Each line that contains the word "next" counts once; give the total for the records below and nothing else.

Records contained in a dataset
■ ■ ■ ■ ■ ■ ■

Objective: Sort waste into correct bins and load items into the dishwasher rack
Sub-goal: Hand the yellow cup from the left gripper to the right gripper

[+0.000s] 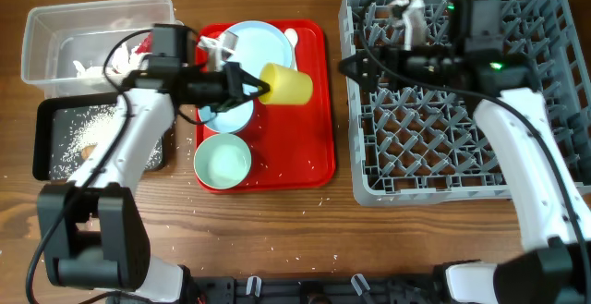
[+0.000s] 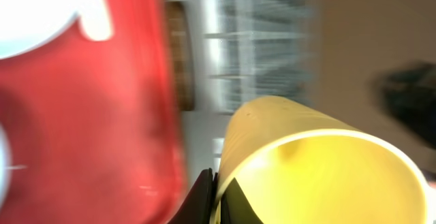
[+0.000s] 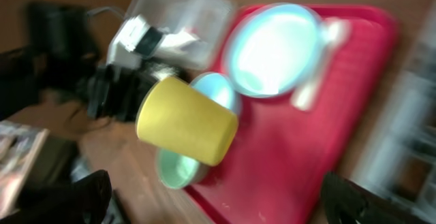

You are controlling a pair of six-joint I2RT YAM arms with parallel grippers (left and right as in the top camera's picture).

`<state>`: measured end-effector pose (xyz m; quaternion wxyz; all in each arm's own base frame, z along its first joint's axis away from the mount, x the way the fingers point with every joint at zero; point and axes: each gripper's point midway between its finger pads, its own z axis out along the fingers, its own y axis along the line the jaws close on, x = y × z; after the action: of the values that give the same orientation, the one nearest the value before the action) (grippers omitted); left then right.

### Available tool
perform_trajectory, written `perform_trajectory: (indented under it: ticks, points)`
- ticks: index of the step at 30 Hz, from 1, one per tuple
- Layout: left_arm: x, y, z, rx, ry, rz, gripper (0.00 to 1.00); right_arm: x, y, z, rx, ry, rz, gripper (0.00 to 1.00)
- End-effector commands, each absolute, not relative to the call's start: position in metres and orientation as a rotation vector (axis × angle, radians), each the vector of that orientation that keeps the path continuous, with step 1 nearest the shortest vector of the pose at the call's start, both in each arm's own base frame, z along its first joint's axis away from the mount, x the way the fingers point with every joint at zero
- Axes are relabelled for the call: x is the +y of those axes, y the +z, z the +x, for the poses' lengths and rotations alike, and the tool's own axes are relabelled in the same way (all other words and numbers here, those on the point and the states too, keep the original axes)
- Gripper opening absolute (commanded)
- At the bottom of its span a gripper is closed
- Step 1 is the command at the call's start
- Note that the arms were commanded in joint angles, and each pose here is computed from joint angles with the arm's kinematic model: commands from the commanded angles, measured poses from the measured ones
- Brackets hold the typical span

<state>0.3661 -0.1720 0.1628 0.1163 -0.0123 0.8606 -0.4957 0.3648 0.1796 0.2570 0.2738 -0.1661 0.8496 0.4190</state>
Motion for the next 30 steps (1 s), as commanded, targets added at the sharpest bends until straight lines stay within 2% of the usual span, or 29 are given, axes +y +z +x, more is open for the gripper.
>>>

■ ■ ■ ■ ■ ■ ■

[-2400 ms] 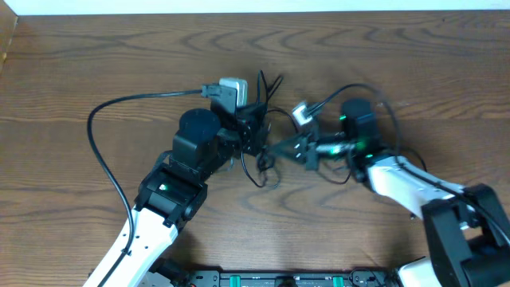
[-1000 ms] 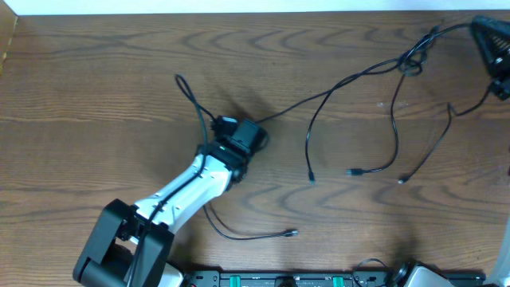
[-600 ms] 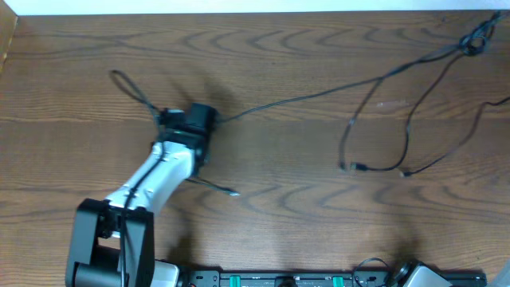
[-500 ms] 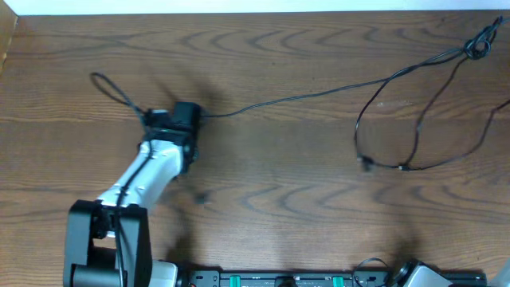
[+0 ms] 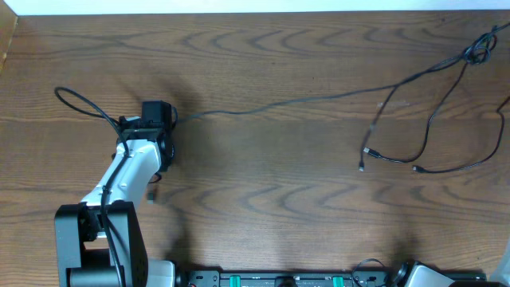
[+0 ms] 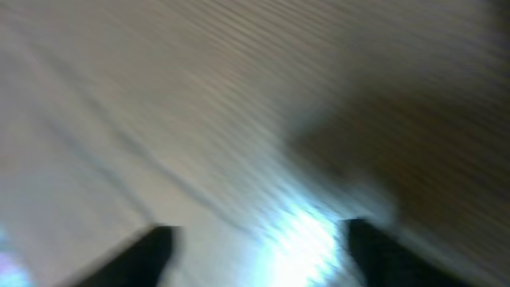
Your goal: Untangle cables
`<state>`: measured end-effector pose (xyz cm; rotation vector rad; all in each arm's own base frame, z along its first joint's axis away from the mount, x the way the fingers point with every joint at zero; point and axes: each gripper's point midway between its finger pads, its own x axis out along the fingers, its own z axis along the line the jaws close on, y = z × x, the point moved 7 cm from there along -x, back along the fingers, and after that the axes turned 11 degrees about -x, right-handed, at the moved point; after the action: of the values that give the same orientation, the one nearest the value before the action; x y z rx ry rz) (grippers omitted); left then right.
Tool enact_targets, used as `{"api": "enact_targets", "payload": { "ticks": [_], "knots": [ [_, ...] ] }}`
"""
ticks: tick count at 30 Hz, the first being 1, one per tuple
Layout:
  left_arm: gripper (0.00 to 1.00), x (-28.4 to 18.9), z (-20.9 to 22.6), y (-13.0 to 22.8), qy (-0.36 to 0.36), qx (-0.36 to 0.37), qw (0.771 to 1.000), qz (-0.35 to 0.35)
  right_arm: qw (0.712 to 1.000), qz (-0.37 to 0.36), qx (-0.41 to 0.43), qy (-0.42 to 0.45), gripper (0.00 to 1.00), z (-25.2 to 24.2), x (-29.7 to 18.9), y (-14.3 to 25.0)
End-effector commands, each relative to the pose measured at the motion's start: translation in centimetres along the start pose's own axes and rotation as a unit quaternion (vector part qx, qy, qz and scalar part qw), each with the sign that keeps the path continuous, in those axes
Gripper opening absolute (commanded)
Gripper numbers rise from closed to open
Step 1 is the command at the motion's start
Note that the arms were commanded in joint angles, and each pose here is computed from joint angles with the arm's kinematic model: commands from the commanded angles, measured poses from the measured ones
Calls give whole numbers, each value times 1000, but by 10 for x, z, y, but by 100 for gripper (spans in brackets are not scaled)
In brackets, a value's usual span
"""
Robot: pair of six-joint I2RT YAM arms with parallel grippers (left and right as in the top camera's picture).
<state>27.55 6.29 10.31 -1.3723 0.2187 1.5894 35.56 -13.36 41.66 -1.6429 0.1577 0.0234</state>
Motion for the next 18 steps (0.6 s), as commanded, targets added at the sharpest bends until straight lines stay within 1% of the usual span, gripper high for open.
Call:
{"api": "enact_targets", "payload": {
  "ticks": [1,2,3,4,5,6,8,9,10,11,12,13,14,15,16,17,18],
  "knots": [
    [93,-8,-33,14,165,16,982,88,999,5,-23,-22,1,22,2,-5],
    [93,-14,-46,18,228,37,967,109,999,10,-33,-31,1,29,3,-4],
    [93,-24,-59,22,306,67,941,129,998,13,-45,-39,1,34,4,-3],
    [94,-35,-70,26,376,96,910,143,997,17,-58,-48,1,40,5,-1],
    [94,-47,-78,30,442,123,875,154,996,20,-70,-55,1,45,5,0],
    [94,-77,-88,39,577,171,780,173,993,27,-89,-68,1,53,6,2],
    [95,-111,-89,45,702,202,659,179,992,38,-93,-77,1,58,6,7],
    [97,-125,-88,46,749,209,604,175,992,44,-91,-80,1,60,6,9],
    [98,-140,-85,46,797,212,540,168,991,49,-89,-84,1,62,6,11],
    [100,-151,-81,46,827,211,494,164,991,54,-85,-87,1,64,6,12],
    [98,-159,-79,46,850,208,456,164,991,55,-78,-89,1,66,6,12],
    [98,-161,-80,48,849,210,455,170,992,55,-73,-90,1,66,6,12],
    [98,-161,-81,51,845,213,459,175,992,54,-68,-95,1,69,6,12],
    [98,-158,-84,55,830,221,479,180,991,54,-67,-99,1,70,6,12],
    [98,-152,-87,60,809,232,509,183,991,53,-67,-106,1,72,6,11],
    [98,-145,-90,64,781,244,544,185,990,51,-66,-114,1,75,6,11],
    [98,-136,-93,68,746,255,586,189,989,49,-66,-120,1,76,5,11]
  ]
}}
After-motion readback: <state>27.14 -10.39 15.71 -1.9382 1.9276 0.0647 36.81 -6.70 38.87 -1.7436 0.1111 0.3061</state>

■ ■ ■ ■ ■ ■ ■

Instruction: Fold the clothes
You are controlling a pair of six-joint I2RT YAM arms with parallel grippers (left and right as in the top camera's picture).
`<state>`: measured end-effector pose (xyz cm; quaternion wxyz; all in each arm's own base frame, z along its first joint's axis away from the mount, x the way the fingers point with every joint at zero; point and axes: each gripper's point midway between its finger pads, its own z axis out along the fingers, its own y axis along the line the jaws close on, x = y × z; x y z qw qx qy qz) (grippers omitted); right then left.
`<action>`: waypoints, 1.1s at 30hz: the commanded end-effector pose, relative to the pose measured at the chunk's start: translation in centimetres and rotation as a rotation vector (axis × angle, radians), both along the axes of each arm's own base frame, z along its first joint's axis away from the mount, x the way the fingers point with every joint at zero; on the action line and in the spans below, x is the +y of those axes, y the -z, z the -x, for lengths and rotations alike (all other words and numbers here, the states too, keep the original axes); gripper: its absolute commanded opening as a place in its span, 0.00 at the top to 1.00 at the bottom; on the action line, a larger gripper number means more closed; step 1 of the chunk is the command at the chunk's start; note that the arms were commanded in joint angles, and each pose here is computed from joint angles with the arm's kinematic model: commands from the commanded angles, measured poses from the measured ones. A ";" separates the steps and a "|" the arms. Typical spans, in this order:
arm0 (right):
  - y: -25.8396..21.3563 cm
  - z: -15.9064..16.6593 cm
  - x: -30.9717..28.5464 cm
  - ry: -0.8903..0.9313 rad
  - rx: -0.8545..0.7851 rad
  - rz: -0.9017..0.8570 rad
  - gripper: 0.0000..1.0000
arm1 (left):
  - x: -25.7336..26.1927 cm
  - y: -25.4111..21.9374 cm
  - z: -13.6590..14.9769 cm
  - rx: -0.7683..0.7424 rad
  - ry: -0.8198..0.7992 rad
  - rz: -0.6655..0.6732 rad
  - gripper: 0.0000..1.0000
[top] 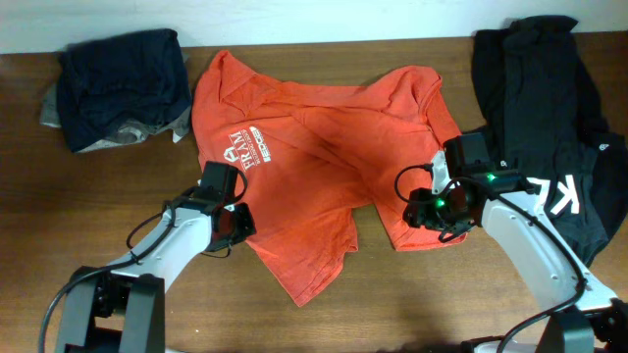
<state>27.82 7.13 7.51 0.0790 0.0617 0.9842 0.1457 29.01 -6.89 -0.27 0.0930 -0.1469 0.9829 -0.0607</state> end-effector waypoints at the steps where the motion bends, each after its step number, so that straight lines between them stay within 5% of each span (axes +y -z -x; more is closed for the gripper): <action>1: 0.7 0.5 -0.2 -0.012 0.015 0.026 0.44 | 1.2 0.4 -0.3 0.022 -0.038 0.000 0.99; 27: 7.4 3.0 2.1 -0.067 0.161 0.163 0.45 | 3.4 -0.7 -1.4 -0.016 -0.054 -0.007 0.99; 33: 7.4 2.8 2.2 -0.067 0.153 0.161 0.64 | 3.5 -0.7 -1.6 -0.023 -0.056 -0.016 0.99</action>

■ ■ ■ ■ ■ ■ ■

Expected output:
2